The Art Institutes: Describe how your education prepared you for this opportunity. Talk about a particular time in school when you pushed yourself creatively.
Parker: To be quite honest, [all of my coursework] helped me. The one key to [a successful] student is the will or desire to succeed—or at least push themselves to an almost uncomfortable place. In every piece I made in school, I did not have a clue how I was going to accomplish what I set out to do. Each design was complicated and was something that was not even typical fashion. With the help of [my instructors], I was able to see my vision come to life. Many times [they] went above and beyond to help me with this.
The first moment I realized what type of designs I prefer to [create- was in an advanced construction and pattern-making [class]. I [told] my teacher that I did not want to do something safe. I wanted to challenge and push myself. This was my "ah ha" moment. I learned quickly that if you show you are a hard worker and you love what you do, the rest will follow. To go to school for fashion design was the best choice I have ever made and [my education] is what made it possible.
The Art Institutes: Which designers inspire you?
Parker: Designers who inspire me are designers who take risks and have the same philosophy that I do—to show dimension and detail at all angles. Roberto Cavalli is one of my favorites.
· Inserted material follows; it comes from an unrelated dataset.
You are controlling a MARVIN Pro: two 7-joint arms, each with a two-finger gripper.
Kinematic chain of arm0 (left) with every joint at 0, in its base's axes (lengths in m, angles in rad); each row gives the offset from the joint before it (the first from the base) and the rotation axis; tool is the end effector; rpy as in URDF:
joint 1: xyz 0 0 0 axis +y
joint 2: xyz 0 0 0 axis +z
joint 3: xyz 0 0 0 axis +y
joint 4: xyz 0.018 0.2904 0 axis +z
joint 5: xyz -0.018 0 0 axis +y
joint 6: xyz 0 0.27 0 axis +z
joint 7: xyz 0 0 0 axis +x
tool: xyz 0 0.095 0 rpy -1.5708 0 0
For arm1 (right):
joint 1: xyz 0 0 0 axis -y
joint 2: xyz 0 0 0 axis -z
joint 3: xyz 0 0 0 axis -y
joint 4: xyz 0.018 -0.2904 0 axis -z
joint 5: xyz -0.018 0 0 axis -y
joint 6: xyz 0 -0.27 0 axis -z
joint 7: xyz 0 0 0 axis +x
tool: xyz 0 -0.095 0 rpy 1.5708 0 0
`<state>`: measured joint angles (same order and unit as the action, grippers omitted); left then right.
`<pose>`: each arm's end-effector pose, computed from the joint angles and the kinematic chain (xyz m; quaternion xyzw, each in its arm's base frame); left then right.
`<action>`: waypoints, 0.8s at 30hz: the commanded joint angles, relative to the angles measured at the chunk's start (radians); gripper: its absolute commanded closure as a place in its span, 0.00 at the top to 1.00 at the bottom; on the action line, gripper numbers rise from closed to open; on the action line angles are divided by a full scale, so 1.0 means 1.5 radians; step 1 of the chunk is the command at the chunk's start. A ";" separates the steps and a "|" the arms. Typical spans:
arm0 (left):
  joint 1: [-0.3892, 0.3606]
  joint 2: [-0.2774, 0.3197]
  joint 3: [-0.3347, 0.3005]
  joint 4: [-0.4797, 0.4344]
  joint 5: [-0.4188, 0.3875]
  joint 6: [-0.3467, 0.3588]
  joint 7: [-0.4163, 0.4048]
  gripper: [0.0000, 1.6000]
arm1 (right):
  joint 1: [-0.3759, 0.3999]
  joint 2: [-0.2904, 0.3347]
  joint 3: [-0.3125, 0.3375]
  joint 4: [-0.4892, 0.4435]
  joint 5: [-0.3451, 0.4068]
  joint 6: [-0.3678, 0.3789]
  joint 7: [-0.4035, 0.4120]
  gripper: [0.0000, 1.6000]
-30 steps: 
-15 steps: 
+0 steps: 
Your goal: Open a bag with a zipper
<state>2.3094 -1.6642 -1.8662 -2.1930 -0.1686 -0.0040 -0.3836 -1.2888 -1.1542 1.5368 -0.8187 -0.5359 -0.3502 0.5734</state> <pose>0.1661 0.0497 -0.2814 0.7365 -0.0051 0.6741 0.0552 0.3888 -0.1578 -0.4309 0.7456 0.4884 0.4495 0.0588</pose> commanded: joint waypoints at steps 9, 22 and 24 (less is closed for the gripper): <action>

After living in Italy and seeing his designs, I knew I wanted to be a designer. The amount of detail in every piece was like looking at a piece of artwork. Other designers who inspire me are Alexander McQueen and Jean Paul Gaultier. As you can see, I like designers who might be a little bit more theatrical. Armani, on the other hand, is very inspirational as well—especially Armani Prive. The fabrics he uses amaze me every time I see them.
The Art Institutes: What design blogs or publications do you read?
Parker: I do not use a lot of references. The one I do use for trend research is WGSN (Worth Global Style Network). Other than that, I like to see what people are wearing in the world around me and try to use my own judgment as to what to design. There are times that I like to look at the editorial magazines from Europe. The way they capture fashion makes it look more like art. This is why I got into fashion—to create wearable art.
The Art Institutes: How are you preparing for the runway event? What challenges are you experiencing?
Parker: I am working full time at Perry Ellis International as an assistant designer. To find the time to do all that is needed [to prepare for the runway show] has been a challenge but I don't ever seem to back down from a challenge. I have learned, and am still learning, that social media is a huge player in the world today. It is a great marketing tool. I do not use social media all that often so this is my biggest challenge.